Where does the word "frame" appear in the data? Copy every line that holds it.

Records to use —
== Segment start ==
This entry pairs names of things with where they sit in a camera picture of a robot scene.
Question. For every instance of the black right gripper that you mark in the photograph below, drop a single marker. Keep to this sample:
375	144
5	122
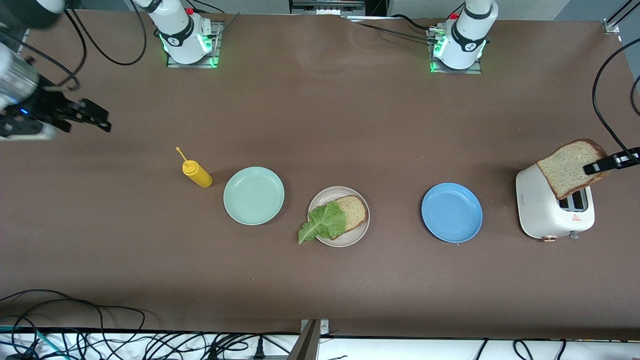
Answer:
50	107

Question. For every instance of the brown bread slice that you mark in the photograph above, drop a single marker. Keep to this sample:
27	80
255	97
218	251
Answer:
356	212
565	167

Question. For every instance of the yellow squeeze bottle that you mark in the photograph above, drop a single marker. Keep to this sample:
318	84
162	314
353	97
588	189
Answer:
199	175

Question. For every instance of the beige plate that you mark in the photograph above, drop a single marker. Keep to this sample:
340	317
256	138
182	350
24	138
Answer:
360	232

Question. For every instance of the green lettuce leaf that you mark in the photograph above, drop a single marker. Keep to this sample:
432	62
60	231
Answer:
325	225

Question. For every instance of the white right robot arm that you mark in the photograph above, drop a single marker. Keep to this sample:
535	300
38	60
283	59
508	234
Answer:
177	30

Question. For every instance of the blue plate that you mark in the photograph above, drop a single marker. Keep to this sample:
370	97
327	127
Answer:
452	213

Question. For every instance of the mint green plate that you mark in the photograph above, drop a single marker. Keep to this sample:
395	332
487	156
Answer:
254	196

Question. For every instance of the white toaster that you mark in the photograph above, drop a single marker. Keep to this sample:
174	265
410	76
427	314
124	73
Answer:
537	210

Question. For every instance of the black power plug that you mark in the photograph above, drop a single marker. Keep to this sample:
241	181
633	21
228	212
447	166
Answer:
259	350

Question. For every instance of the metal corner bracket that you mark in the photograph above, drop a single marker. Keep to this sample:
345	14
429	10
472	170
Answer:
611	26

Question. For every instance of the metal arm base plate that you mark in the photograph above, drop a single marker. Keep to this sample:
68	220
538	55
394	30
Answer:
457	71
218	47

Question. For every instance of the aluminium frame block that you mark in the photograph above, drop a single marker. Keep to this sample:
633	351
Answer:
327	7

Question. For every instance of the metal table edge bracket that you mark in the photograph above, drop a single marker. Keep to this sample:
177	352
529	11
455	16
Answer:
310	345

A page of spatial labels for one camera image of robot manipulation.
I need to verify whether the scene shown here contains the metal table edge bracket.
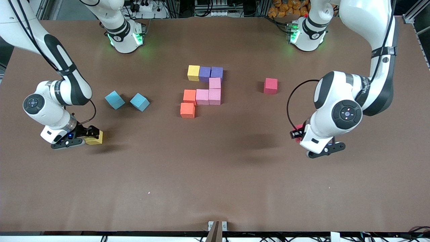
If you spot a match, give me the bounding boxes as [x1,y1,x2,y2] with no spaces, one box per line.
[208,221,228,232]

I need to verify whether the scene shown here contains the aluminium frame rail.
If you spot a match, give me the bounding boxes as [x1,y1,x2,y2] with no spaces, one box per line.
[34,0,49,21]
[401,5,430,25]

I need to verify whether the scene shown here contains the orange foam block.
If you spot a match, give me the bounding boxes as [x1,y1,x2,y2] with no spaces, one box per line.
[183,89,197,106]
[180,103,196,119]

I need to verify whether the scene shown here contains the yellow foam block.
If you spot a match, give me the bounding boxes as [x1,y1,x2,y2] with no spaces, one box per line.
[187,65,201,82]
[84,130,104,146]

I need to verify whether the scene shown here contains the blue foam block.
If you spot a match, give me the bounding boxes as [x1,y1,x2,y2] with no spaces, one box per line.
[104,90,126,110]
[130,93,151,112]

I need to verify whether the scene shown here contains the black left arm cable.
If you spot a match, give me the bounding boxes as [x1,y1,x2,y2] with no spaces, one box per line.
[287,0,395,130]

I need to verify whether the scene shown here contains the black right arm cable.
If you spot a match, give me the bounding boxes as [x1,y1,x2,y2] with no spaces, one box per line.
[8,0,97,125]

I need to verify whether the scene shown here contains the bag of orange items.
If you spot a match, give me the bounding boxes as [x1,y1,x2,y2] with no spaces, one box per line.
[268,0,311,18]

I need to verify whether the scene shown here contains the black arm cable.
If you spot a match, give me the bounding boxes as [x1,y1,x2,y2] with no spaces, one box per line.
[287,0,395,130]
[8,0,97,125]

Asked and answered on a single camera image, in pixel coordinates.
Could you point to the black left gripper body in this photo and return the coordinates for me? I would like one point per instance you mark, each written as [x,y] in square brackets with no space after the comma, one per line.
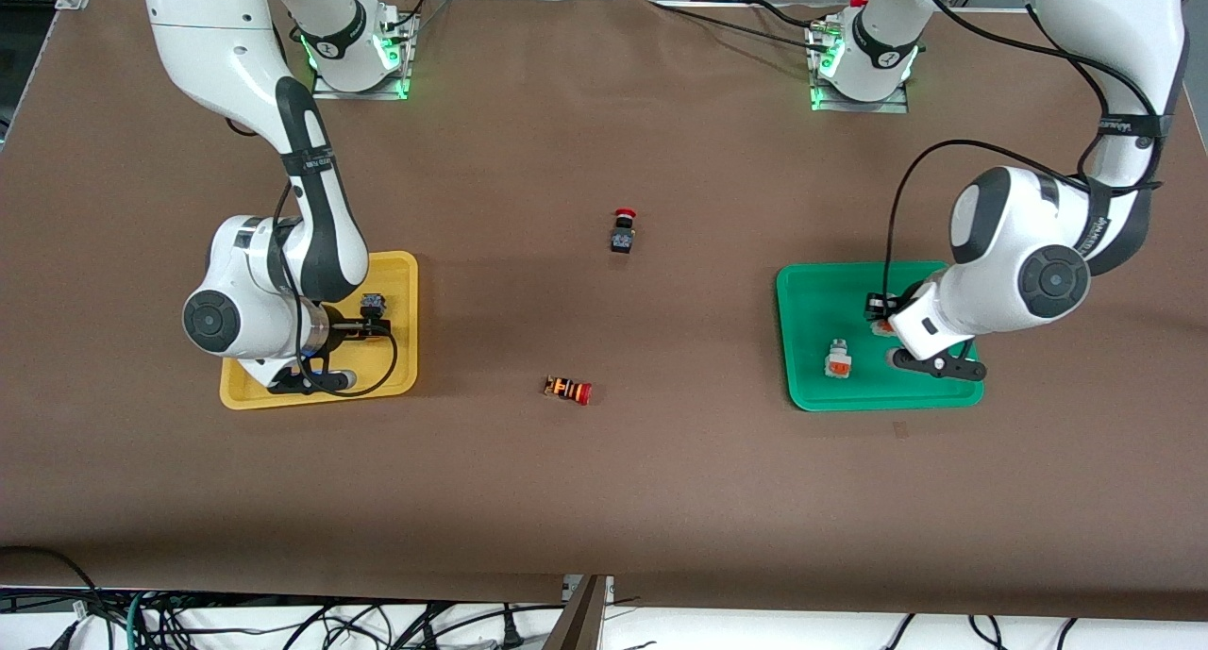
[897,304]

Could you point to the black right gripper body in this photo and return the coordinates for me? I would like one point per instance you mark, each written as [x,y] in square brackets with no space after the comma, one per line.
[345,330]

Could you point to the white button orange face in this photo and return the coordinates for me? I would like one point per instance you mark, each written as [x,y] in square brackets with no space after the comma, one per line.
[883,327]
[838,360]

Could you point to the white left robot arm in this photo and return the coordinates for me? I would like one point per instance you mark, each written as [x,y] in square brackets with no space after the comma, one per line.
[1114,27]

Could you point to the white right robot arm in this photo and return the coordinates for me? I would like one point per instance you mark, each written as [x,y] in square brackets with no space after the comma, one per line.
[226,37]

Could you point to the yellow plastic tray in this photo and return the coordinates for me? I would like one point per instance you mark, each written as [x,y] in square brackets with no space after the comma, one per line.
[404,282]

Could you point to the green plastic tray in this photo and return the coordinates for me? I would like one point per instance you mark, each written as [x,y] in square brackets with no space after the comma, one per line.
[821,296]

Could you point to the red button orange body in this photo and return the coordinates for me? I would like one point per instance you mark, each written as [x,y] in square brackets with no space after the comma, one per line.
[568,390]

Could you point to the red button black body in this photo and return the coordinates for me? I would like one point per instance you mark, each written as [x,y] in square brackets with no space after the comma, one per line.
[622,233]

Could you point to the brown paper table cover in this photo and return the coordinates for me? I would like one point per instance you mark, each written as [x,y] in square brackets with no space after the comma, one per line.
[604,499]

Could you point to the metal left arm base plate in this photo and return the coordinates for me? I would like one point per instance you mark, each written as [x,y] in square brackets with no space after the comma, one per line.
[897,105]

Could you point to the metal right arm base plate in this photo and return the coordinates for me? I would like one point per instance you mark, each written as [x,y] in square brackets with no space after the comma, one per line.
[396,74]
== Segment end ==
Exercise response —
Question. For every instance of the aluminium frame block that you mark in the photograph above, drop a single marker. Keep to this sample:
I need to verify whether the scene shown here contains the aluminium frame rail.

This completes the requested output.